Credit Suisse recently published its Investment Outlook for 2019, a year it says will be characterized by continued global economic growth and contained inflation despite a number of risks. The focus will be on assets that benefit from the factors extending the economic cycle.
The past year saw a rebalancing in a number of areas. US interest rates rose, which mainly pressured emerging market assets, while developed-market equities adjusted to expectations for a flatter earnings trajectory. Additionally, a series of political risks put pressure on specific markets.
In 2019, global GDP growth is likely to soften somewhat to 3.1% from 3.3% in 2018, mainly due to fading policy stimulus in the USA and policy tightening in EM ex-China. China's growth is expected to remain resilient at about 6%, as policy stimulus offsets the impact of trade tensions. Credit Suisse expects inflation to remain moderate, which reduces the risk of excessive policy tightening by the US Federal Reserve. This also suggests that the USD will be more stable than in 2018, supporting EM rebalancing efforts.
“2019 looks set to be another year of growth, albeit at somewhat lower levels than in recent years,” stated Michael Strobaek, Global Chief Investment Officer of Credit Suisse. “Given ongoing economic growth and monetary policy normalization in developed markets with no immediate threat of contraction, we expect risk assets such as equities and EM hard currency bonds will likely recover their footing in 2019.”
This year’s Investment Outlook also focuses on the world of sustainable finance and impact investing, a market that is growing rapidly as investors seek initiatives that yield financial returns while making a positive environmental or social impact.
“Investors today are looking for fresh approaches to investing,” added Nannette Hechler-Fayd’herbe, Credit Suisse’s Global Head of Investment Strategy & Research. “In 2017 we launched our five Supertrends. These long-term equity investment themes seem to have struck a chord with investors, adding positive value since inception.”
Key forecasts in the Investment Outlook 2019 include:
– In the USA, robust corporate capital expenditure, employment and wage growth should ensure that growth remains above trend. Any increase in inflation should be limited, while a further surge in the USD is unlikely. (GDP 2019 YoY forecast +2.7%)
– With monetary policy still supportive and employment rising, domestic demand should continue to expand in the Eurozone. EUR appreciation should be moderate at best as the European Central Bank will only likely begin to raise rates in H2 2019. (GDP 2019 YoY forecast +1.8%)
– Switzerland should benefit from continued growth among its main trading partners.
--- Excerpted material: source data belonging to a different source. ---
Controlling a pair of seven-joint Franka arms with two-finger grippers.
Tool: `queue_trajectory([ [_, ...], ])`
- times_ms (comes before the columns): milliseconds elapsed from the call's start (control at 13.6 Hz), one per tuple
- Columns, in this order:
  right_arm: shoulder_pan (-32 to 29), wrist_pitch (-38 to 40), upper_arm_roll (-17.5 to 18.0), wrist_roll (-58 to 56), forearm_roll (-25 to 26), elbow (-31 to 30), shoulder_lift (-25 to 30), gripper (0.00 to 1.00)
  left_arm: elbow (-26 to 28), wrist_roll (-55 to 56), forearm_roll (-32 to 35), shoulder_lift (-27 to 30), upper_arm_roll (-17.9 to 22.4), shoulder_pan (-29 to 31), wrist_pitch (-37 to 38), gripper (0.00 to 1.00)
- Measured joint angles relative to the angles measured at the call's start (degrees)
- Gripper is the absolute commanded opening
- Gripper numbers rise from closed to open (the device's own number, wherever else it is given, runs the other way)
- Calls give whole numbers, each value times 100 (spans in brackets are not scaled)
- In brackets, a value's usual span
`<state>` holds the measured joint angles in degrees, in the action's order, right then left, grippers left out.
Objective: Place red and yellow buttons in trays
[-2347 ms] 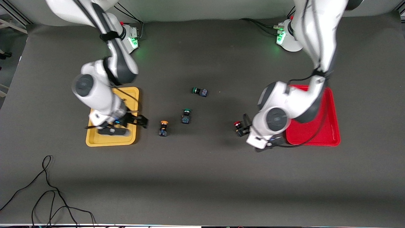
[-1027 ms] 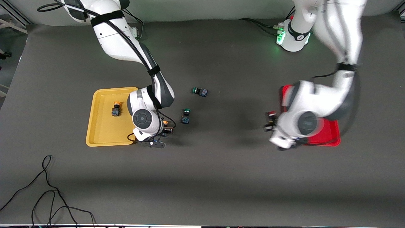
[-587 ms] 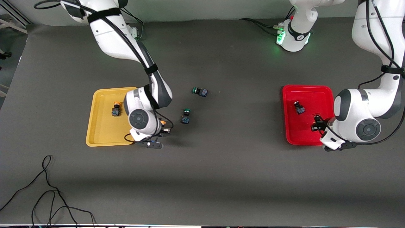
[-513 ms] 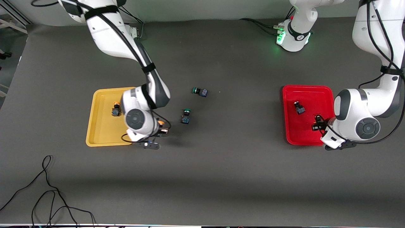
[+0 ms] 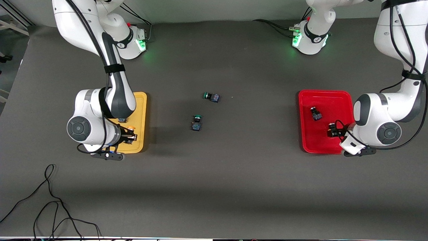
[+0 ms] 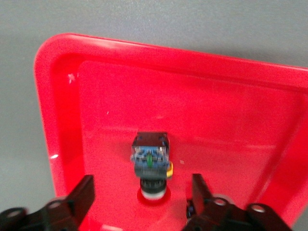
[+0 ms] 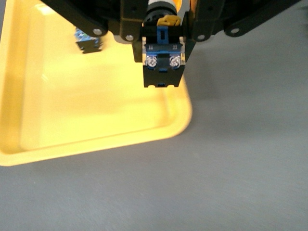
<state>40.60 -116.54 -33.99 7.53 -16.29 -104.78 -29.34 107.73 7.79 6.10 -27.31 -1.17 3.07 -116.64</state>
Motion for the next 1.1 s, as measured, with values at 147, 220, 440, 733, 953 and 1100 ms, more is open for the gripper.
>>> queue_trajectory([
  [147,0,-815,-40,-423,-151,-711,17,16,-405,2,-3,312,-90,-68,909,100],
  [220,0,-1168,-48,-637,-289,-1039,22,18,-602,4,-5,519,-115,-149,1285,100],
  [440,-1,-1513,-84,-939,-581,-1440,36,100,-780,73,-143,1316,-145,-434,1789,100],
  [733,-2,-1511,-167,-939,-613,-1430,226,100,-595,286,-282,2131,-148,-690,1796,100],
  [953,3,-1368,-371,-939,-617,-1314,699,100,-221,340,-284,2783,-142,-786,1720,100],
  [1100,8,-695,-619,-947,-614,-982,1132,100,-166,176,-280,3096,-78,-782,1717,100],
])
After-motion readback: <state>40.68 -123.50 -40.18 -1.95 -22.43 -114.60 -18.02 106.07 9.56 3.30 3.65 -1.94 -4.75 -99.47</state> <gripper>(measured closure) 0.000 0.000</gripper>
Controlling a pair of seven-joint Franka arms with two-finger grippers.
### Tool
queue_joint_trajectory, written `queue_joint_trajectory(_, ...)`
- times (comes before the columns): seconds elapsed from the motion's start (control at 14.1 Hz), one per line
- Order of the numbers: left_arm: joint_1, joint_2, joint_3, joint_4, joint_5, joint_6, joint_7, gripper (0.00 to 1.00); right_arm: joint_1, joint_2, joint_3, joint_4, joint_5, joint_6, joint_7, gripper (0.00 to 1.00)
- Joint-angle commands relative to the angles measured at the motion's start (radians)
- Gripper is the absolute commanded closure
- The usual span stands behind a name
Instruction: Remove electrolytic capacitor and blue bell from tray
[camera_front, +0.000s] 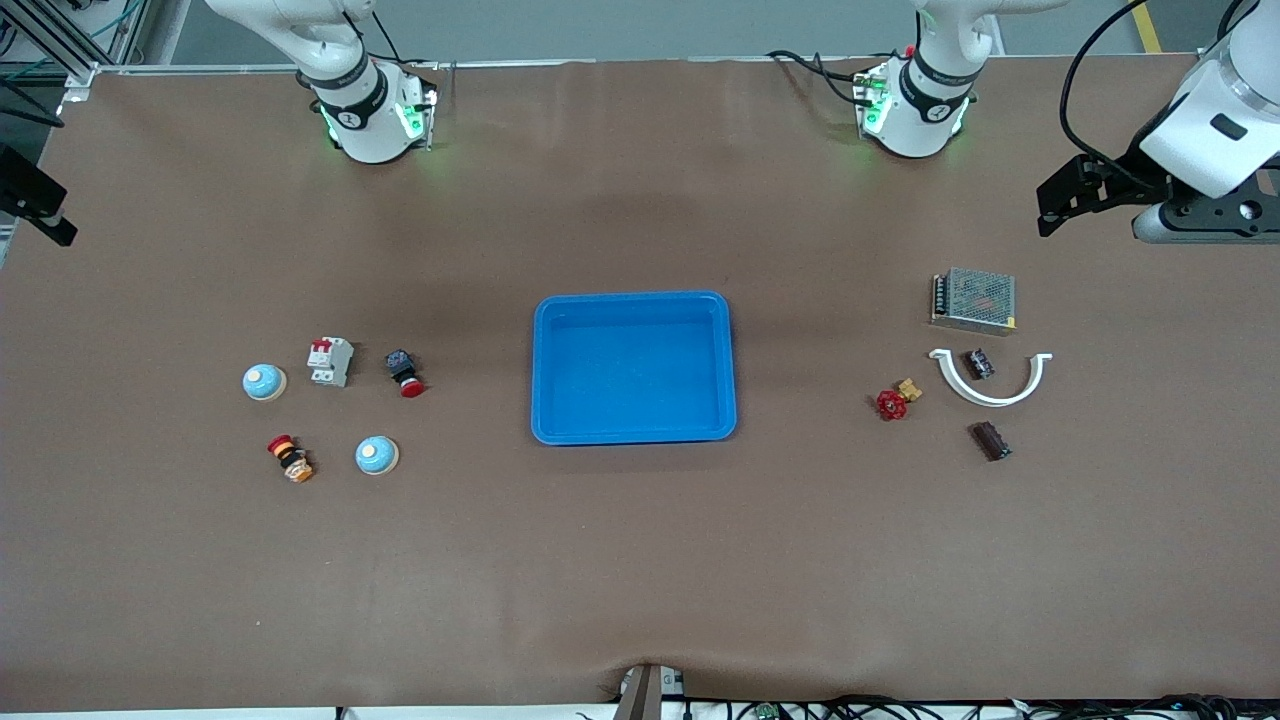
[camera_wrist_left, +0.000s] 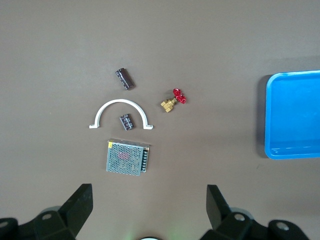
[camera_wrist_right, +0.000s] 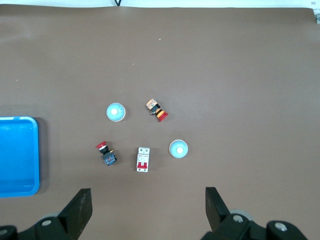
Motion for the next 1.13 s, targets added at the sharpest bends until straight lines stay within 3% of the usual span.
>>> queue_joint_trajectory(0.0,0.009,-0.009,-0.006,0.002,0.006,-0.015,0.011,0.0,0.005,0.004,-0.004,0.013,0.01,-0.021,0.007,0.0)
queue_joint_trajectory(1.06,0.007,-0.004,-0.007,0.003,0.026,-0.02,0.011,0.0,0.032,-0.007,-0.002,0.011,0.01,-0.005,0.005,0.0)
With the Swiss National Bank likely to remain on hold until the ECB starts to raise rates, CHF strength should abate. (GDP 2019 YoY forecast + 1.7%)
– Growth in China is likely to weaken somewhat in 2019 as high real estate-related debt constrains consumer spending. The government will probably do just enough to protect the economy from the impact of US trade tariffs. (GDP 2019 YoY forecast +6.2%)
– South America’s two largest economies – Brazil and Argentina – will likely remain weak in 2019, but with Brazil’s new government and Argentina’s loan from the International Monetary Fund, both countries have begun to address some deep-seated economic and fiscal weaknesses. (Brazil GDP 2019 forecast YoY +2.3%)
Financial markets outlook
– Unexpected political developments had a considerable impact on financial markets in 2018, and could also move them in 2019. Nevertheless, the economic cycle will be the predominant driver of markets.
– In an extended-cycle phase, equities typically continue to outperform most asset classes. For 2019, Credit Suisse's base scenario suggests EM equities should recover from their 2018 weakness, and innovation will likely continue to make the IT and healthcare sectors attractive.
– In fixed income, Credit Suisse believes that core government bond yields will rise moderately while corporate credit spreads will widen. At this stage of the cycle, US investment credits, for example, appear less attractive than a mix between USD Treasuries and high-yield bonds. As for the non-USD bond segment, EM hard and local currency bonds are likely to outperform if our base case materializes and pressure on the Fed to tighten policy eases. As for bonds in other hard currency regions (Japan, Eurozone, Switzerland), a short duration stance remains warranted as yields in most of these markets are still extremely low.
– In commodities, demand should stay robust as long as our fairly moderate scenario for interest rates and the USD remains intact and Chinese demand holds up.
– In currencies, the developments over the past year have produced a situation in which value and carry overlap for a number of currencies, particularly in EM. Investors may thus be able to generate excess returns by taking positions in selected EM currencies. As for the USD, the factors supporting and weakening the currency are likely to be more or less in balance in 2019. In contrast, risks for the CNY are biased toward further weakening.